Doug Allison

Personal information
- Place of birth: Bath, England
- Position: Forward

College career
- Years: Team / Apps / (Gls)
- 1984–1987: South Carolina Gamecocks

Managerial career
- 1989–1990: North Carolina Tar Heels (assistant)
- 1991–1994: South Carolina Gamecocks (assistant)
- 1995–: Furman Paladins

= Doug Allison (footballer) =

English soccer player and coach

Doug Allison is an English soccer coach and retired soccer player. He is currently the head coach of the Furman University men's soccer team.

==Playing career==
In 1984, Allison moved to the United States to attend the University of South Carolina. Between 1984 and 1987, he was a four-year starter on the South Carolina Gamecocks men's soccer team. He led the Gamecocks in scoring each of his four seasons and holds the team's all-time career scoring record with 63 goals and 32 assists for 158 points. He was a 1987 First Team All American and First Team Academic All American.
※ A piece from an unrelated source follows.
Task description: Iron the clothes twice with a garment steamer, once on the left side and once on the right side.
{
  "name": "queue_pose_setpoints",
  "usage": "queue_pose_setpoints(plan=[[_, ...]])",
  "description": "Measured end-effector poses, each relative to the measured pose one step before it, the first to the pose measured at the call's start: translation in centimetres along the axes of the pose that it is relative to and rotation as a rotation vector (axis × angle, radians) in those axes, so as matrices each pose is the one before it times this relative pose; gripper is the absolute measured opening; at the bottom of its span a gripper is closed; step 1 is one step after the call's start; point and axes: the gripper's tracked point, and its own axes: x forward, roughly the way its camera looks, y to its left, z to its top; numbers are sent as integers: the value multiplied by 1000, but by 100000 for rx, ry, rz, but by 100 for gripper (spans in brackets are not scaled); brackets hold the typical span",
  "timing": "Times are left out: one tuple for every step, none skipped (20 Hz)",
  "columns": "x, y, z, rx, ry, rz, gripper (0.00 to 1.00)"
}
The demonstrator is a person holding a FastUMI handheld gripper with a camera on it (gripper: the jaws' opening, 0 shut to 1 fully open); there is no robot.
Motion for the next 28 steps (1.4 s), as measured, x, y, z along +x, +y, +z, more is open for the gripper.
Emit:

With the Gamecocks, he led the team to three NCAA tournament appearances in 1985, 1986, and 1987.

==Coaching career==

Allison took over the Furman Paladins men's soccer program in 1995. Since taking over in 1995, Allison has established himself as one of men's college soccer's most successful coaches, with a 0.648 win percentage and 349 career victories as of 2024.

In 2025, Allison led Furman to the program's first-ever appearance in the NCAA Final 4 (College Cup).

==Personal life==
Allison is a native of Bath, England.